### ASSIGNMENT
Begin at the line below that has "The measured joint" and stop after the line that has "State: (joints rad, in". Please restate only those lines, word for word.

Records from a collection
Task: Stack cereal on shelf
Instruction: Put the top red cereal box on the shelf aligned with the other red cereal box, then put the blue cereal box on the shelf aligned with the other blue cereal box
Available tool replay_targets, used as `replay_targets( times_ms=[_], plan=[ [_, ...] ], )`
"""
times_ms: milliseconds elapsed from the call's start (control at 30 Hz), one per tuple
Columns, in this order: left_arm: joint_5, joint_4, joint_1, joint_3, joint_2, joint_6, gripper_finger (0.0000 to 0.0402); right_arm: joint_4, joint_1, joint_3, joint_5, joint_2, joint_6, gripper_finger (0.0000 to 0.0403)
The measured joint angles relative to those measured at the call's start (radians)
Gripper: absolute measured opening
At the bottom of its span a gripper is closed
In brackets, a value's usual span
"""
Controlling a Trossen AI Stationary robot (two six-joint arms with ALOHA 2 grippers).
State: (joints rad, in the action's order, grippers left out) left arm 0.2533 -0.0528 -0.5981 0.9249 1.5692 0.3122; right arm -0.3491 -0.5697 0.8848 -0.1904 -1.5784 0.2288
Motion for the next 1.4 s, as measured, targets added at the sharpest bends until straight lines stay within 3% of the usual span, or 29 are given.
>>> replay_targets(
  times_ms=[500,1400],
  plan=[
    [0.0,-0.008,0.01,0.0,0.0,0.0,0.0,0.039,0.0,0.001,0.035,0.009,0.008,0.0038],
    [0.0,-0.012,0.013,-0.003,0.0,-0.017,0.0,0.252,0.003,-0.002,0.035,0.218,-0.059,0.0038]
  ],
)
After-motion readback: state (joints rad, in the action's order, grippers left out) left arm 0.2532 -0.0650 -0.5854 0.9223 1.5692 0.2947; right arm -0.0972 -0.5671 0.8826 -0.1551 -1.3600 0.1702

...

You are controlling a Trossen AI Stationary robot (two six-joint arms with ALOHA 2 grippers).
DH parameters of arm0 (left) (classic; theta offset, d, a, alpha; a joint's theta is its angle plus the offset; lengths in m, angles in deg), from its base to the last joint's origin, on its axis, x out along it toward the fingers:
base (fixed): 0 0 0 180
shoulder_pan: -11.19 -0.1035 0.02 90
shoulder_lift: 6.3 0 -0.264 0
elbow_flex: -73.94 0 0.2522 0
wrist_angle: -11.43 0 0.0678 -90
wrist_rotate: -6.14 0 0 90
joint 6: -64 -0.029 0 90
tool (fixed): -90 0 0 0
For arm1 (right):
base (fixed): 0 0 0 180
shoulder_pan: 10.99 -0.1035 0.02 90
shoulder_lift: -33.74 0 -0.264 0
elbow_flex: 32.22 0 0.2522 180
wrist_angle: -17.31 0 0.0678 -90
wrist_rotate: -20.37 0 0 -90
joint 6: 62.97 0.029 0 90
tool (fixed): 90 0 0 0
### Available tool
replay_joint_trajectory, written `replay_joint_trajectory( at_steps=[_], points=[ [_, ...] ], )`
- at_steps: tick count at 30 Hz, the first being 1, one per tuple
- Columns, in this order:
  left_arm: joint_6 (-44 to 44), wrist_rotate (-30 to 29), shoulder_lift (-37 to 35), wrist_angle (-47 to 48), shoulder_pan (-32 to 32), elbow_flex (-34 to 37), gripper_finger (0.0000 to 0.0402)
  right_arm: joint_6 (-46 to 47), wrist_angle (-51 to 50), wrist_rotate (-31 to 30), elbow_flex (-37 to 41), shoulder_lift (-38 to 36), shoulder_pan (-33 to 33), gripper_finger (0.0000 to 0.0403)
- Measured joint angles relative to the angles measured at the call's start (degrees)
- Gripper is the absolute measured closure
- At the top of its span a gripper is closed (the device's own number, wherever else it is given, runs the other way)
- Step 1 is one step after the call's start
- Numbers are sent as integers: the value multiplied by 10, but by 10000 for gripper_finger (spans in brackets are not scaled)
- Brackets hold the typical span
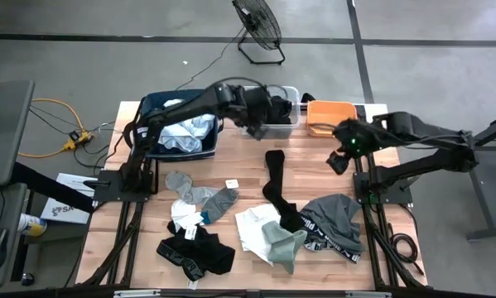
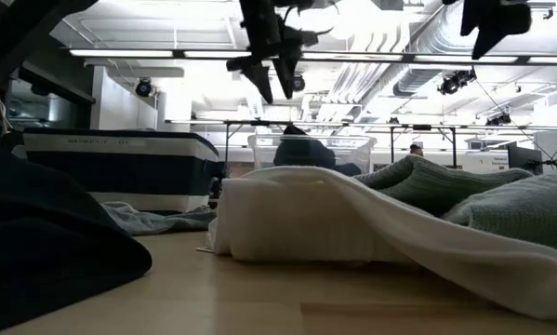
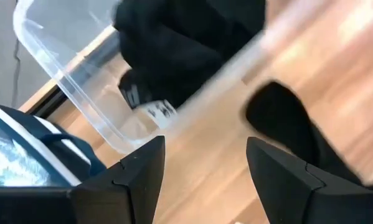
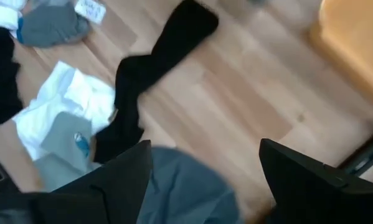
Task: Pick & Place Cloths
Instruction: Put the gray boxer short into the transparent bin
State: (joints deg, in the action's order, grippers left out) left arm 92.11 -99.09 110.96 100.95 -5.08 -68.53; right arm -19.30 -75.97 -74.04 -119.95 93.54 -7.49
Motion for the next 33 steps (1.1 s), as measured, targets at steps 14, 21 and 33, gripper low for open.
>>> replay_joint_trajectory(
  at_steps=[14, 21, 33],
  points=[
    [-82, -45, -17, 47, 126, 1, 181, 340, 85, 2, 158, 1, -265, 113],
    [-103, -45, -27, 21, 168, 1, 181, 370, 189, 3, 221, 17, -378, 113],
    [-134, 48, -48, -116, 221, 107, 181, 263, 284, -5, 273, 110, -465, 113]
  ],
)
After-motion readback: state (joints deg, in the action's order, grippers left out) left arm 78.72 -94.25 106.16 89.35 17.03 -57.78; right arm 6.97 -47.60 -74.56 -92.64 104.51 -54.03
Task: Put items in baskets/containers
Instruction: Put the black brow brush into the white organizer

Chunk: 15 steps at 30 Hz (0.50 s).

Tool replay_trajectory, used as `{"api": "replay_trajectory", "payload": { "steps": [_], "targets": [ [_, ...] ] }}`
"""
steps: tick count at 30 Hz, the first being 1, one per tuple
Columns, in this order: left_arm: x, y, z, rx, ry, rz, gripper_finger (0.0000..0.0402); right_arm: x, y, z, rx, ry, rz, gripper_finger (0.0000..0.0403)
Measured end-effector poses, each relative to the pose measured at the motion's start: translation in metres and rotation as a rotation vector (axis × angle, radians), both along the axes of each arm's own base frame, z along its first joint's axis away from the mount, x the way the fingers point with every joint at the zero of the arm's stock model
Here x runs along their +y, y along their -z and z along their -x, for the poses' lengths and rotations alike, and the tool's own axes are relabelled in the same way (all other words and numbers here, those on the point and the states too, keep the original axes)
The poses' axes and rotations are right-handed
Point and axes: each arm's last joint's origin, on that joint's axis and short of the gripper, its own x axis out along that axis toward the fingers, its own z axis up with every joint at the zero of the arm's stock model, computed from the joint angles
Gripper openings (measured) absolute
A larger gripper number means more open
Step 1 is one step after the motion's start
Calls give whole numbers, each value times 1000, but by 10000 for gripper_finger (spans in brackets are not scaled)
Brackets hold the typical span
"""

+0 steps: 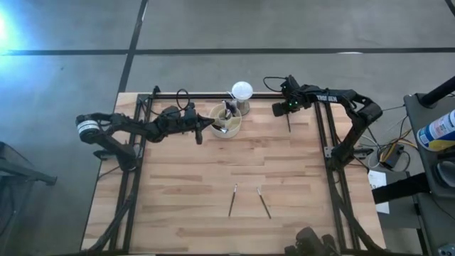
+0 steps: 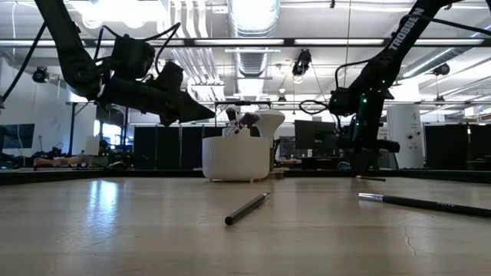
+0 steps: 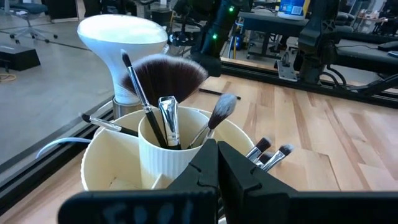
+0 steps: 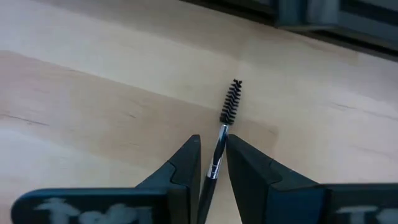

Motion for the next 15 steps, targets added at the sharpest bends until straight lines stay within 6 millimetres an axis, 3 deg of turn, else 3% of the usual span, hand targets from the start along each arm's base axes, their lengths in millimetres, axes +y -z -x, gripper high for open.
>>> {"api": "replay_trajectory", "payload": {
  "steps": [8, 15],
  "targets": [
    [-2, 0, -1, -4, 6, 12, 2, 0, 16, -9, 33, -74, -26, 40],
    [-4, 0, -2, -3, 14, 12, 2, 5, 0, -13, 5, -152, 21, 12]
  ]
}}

### OUTPUT FOR THIS EXERCISE
The measured joint angles relative to those measured at the call's start (radians)
Gripper: absolute measured opening
At the bottom of its span a gripper is closed
In brackets, a value's usual span
"""
Controlling a Trossen AI Stationary robot (two six-joint arms with ALOHA 2 grippers).
State: (joints rad, in the action's order, grippers left out) left arm 0.2533 -0.0528 -0.5981 0.9249 1.5692 0.3122; right arm -0.3491 -0.5697 0.8848 -0.1904 -1.5784 0.2288

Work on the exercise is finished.